As for losing the support of the general public, I don’t believe they like us very much to begin with. I don’t know a single colleague who hasn’t been verbally or physically abused (and obviously I don’t count abuse from patients who don’t have capacity). I was punched in the face on my first job out of medical school by an adult man because I couldn’t guarantee what ward he would be admitted to when he was transferred to a different hospital. Another pregnant colleague was punched in the stomach because she wasn’t available immediately to talk to a (stable) patient’s relative as she was dealing with an emergency elsewhere on the ward. As for not advocating for ourselves - there’s a huge push for industrial action at the minute (got my strike ballot through this morning), do you honestly think the current government cares about any of this though?

paintitallover · 11/01/2023 20:31

Jessica231 · 11/01/2023 01:02

I was shocked to learn today what a junior Doctor is actually paid. No wonder the NHS is in such a state.

£14 per hour for a newly qualified doctor…

£24 per hour for 8+ years of experience….

I pay my cleaner more…..

Embarrassed to say this is something I wasn’t aware of! The pay seems totally incompatible with the time they spend training, skills required and the responsibility involved.

Anyone else shocked?

And they have 5 or 6 years worth of student loan, plus interest at 6.5% and about to rise substantially. Oh, and paying for all of their post graduate exams and all studying in their own time. The most highly educated, but badly paid and badly treated graduates in the country. It's an outrage really, and now they are going to be subject to a barrage of spin and bullshit put out (overtly and covertly) by the government via various channels, including Mumsnet no doubt. It makes me very angry.

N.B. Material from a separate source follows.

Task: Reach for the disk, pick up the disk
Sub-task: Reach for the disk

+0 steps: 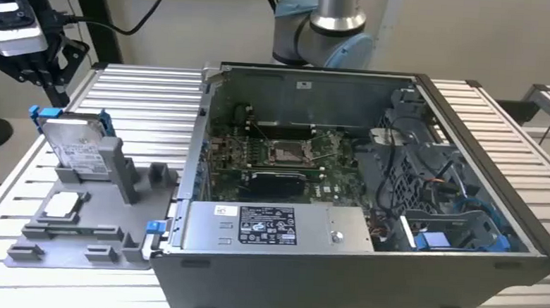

Atethehalloweenchocs · 11/01/2023 20:35

Not a doctor but have a senior clinical role in the NHS for which I have 2 degrees and a post grad qualification. A friend of mine has a son who has just got a graduate job in finance for more than I make. Show what we value.

paintitallover · 11/01/2023 20:35

And @catlovingdoctor I see you are aware of the old and new contract, with all new graduates being on an even worse deal.